Differential Privacy and the Upcoming Process of Redistricting
A Commentary By Teresa A. Sullivan and Qian Cai
New method of protecting privacy in census may cause problems for drawing districts.
KEY POINTS FROM THIS ARTICLE
— The U.S. Census Bureau is required by law to protect the confidentiality of census respondents.
— The bureau is using a new method called “differential privacy” as part of the 2020 census to fuzz up the data in order to prevent individual respondents from being potentially identified.
— However, the use of differential privacy may cause problems in the upcoming redistricting process by injecting inaccurate information into the granular census data required to draw districts of equal sizes and to ensure fair racial representation.
Differential privacy creates challenge for redistricting
The U.S. Census Bureau is charged under Title 13 of the U.S. Code to protect the confidentiality of census respondents and to ensure that their data remain private for 72 years. Since 1850, the Census Bureau has implemented privacy measures in every decade, but the 2020 census provides new challenges in ensuring privacy. In particular, new efforts to secure individual privacy in the released census data create a tradeoff between privacy and accuracy that is problematic for redistricting.
Because of the large number of commercial databases, social media sites, and other sources of digital information, analysts have access to many sources of individual data besides the census. Even some government records that are subject to Freedom of Information Act requests may contain such information (such as driver license records and voting records). This greater availability of data, along with high-power computing, pose the possibility of reverse identification: that is, a person armed with publicly available data may be able to identify a unique individual respondent in the census data.

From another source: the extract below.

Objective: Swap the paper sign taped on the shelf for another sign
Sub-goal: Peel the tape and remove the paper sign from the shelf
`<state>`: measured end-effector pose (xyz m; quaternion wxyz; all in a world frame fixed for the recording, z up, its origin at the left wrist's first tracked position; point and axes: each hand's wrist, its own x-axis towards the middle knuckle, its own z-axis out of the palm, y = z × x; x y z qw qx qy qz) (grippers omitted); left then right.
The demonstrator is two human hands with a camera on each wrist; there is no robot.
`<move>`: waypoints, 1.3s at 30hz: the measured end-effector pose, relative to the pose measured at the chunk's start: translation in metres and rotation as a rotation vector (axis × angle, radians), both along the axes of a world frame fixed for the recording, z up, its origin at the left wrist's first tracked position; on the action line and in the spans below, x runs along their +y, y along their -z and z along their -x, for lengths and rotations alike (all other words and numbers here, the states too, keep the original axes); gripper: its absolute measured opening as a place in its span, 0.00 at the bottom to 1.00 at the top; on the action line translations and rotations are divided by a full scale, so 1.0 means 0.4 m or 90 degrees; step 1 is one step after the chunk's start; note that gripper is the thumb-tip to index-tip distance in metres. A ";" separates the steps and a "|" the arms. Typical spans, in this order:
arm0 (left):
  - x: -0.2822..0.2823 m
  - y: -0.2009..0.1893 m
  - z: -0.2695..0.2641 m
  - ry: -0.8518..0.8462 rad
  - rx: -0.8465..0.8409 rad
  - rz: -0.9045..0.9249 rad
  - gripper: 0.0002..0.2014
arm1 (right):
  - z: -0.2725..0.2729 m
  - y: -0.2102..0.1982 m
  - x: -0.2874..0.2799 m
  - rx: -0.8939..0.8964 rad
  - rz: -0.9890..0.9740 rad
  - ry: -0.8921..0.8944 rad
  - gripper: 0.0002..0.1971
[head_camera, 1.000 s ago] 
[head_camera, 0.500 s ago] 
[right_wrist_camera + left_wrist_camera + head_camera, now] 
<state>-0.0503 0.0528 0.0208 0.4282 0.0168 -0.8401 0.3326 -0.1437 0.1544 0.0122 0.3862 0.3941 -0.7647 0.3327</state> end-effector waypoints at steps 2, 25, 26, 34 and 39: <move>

The Census Bureau considers this possibility an unacceptable risk given its responsibilities under Title 13.
The solution the bureau intends to use is called differential privacy, a technique developed by data scientists and described in the literature. The bureau is using differential privacy in such a way that only state population totals remain intact, but any populations below the state level (say, for a town, city, or county) and the characteristics of the individuals within the jurisdiction are changed with “noise” injection to fuzz up the actual data. A variable called ε measures the level of noise that is injected into the data. A higher value of ε indicates less loss of accuracy; a lower value indicates more loss of accuracy. The noise injection, even with the highest ε value the bureau has applied, results in many cases not only in less accurate data, but in inconsistent or even illogical data.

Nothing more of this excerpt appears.